Try it — Below are records to print word for word; include none of their pictures.

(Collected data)
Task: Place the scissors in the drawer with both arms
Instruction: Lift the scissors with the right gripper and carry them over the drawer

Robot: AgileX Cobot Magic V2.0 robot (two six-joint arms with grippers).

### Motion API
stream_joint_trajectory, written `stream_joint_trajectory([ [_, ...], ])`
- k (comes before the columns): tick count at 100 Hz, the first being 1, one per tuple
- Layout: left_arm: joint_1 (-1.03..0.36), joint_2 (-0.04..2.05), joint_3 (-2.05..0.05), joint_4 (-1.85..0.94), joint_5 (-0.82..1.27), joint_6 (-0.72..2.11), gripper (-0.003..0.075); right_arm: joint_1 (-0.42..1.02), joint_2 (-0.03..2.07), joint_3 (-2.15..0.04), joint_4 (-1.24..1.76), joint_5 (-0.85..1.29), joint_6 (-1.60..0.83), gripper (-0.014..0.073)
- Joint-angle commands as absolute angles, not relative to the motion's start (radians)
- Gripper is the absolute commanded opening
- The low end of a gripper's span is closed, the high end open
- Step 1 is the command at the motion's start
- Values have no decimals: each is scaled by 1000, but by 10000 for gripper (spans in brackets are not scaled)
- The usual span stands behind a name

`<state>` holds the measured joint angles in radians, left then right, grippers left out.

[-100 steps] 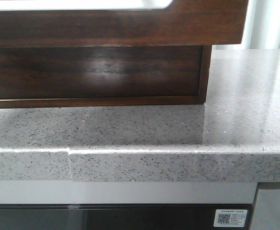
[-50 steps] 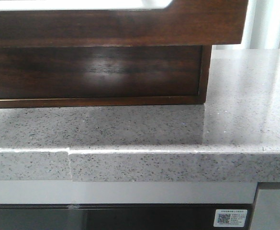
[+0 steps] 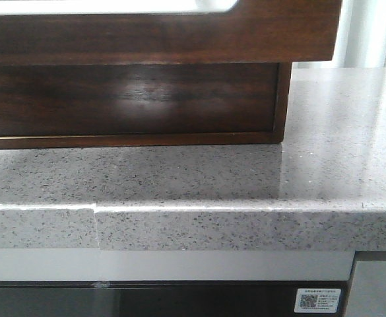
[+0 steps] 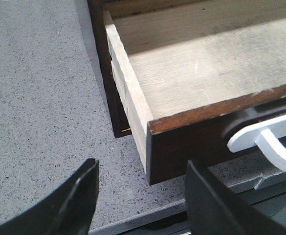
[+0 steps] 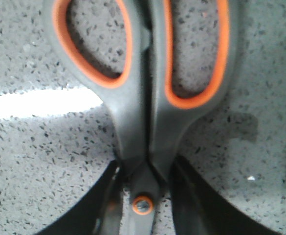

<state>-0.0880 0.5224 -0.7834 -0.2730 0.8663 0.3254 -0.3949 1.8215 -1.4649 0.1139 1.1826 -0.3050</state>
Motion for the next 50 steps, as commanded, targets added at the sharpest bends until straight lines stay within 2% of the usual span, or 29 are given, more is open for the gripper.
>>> stream_joint_trajectory([
  [1, -97, 528, -814, -296, 796, 316, 367, -397, 1779, -1494, 113, 1188, -315, 124],
  [20, -97, 528, -814, -292, 796, 316, 367, -397, 1779, -1494, 109, 1193, -315, 43],
  [50, -97, 528, -814, -288, 796, 316, 367, -397, 1747, -1528, 116, 1223, -315, 39],
])
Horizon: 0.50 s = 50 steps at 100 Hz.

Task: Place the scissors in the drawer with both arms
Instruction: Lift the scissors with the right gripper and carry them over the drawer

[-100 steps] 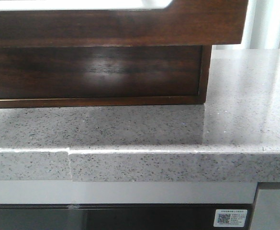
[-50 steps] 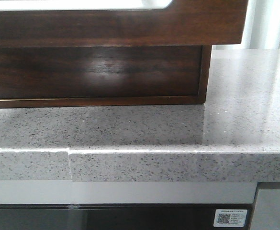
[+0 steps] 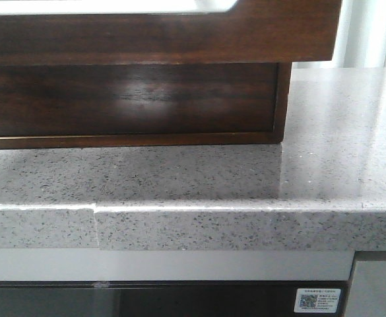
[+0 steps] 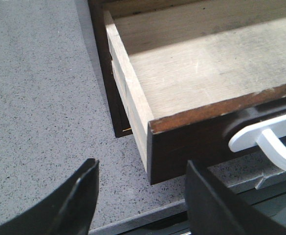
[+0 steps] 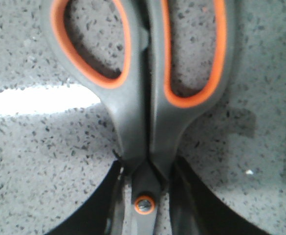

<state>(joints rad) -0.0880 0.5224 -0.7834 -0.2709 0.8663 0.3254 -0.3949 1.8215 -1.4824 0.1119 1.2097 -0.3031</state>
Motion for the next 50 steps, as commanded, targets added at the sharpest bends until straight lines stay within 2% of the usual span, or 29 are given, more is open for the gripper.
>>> stream_joint_trajectory([
  [1, -97, 528, -814, -288, 796, 316, 367, -397, 1740, -1531, 117, 1223, -315, 39],
  [31, -97, 528, -814, -288, 796, 316, 367, -394, 1526, -1644, 197, 1246, -355, 39],
  [50, -97, 528, -814, -288, 796, 316, 367, -330, 1378, -1755, 295, 1242, -442, 39],
])
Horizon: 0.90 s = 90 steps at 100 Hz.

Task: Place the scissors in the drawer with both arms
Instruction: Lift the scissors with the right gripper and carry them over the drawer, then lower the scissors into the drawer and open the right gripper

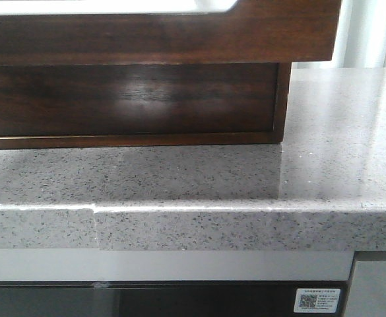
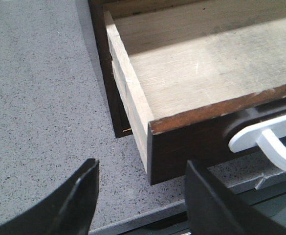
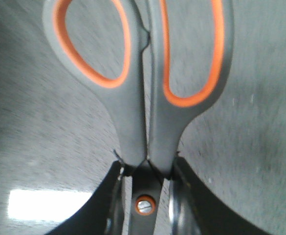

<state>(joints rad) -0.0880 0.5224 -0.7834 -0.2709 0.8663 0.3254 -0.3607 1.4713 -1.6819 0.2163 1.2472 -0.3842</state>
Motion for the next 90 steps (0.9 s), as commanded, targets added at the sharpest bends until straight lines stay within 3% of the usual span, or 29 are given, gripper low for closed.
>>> stream_joint_trajectory([
  [1, -97, 528, -814, -288, 796, 316, 367, -326, 1373, -1759, 301, 1242, -448, 39],
  [44, -97, 528, -814, -288, 795, 316, 367, -36, 1265, -1864, 814, 1204, -938, 39],
  [69, -97, 528, -814, -288, 793, 316, 367, 196, 1280, -1864, 819, 1155, -1201, 39],
  [90, -97, 528, -814, -288, 791, 316, 367, 326, 1338, -1864, 813, 1115, -1273, 39],
])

Completed task —
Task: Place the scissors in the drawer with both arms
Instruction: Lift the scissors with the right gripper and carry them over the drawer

Robot: AgileX Cobot Magic V2.0 robot (two six-joint arms with grippers).

### Motion API
stream_joint_trajectory, written `stream_joint_trajectory([ [_, ...], ])`
- k (comes before the columns): tick count at 100 Hz, the first being 1, one per tuple
- Layout: left_arm: joint_1 (-1.03..0.36), joint_2 (-0.04..2.05), joint_3 (-2.05..0.05), joint_4 (-1.85..0.94), joint_5 (-0.82..1.27), joint_6 (-0.72..2.11), gripper (-0.003..0.075); right_arm: joint_1 (-0.42..1.02), joint_2 (-0.03..2.07), joint_3 (-2.15..0.04), joint_4 (-1.24..1.76), joint_5 (-0.85..1.29), joint_6 (-1.60..0.83), gripper (-0.014..0.073)
- Joint-angle commands as absolute angles, not relative to the motion's start (radians)
- Gripper is the absolute commanded opening
- The low end of a gripper's span is closed, the high end open
- Step 1 is the command at the motion's start
- Values have no decimals: each is scaled by 1000, but by 10000 for gripper (spans in brackets are not scaled)
- The usual span stands behind a name

`<state>` holds the measured joint angles in radians, left then right, grippers left out.

[-100 steps] 
[-50 steps] 
[+0 steps] 
[+0 steps] 
[+0 steps] 

<state>-0.0880 0.5224 -0.7834 -0.2730 0.8663 0.3254 -0.3949 1.8215 -1.4649 0.1139 1.1826 -0.3050</state>
Motion for the next 50 steps, as commanded, targets added at the sharpest bends until straight lines stay within 2% of the usual span, or 29 are given, more is open for the gripper.
>>> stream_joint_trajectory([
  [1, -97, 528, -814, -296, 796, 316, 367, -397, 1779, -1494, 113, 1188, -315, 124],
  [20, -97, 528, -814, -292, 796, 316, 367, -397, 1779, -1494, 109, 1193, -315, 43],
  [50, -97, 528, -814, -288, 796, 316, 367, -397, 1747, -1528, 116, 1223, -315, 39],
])
Horizon: 0.50 s = 50 steps at 100 Hz.

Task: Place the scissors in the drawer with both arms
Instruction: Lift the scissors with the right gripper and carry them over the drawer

[-100 steps] 
[-50 steps] 
[+0 steps] 
[+0 steps] 
[+0 steps] 

<state>(joints rad) -0.0880 0.5224 -0.7834 -0.2709 0.8663 0.3254 -0.3949 1.8215 -1.4824 0.1119 1.2097 -0.3031</state>
Motion for the next 50 steps, as commanded, targets added at the sharpest bends until straight lines stay within 2% of the usual span, or 29 are given, more is open for the gripper.
>>> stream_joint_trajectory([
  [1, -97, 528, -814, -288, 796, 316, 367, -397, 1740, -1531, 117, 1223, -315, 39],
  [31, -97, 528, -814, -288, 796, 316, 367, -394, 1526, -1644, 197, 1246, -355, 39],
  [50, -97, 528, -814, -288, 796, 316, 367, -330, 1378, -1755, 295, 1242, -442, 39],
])
Horizon: 0.90 s = 90 steps at 100 Hz.

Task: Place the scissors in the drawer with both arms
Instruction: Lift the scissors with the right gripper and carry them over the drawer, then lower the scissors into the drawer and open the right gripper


<state>(joints rad) -0.0880 0.5224 -0.7834 -0.2709 0.8663 0.3254 -0.3607 1.4713 -1.6819 0.2163 1.2472 -0.3842</state>
Motion for the next 90 steps (0.9 s), as commanded, targets added at the sharpest bends until straight lines stay within 3% of the usual span, or 29 are given, gripper low for closed.
>>> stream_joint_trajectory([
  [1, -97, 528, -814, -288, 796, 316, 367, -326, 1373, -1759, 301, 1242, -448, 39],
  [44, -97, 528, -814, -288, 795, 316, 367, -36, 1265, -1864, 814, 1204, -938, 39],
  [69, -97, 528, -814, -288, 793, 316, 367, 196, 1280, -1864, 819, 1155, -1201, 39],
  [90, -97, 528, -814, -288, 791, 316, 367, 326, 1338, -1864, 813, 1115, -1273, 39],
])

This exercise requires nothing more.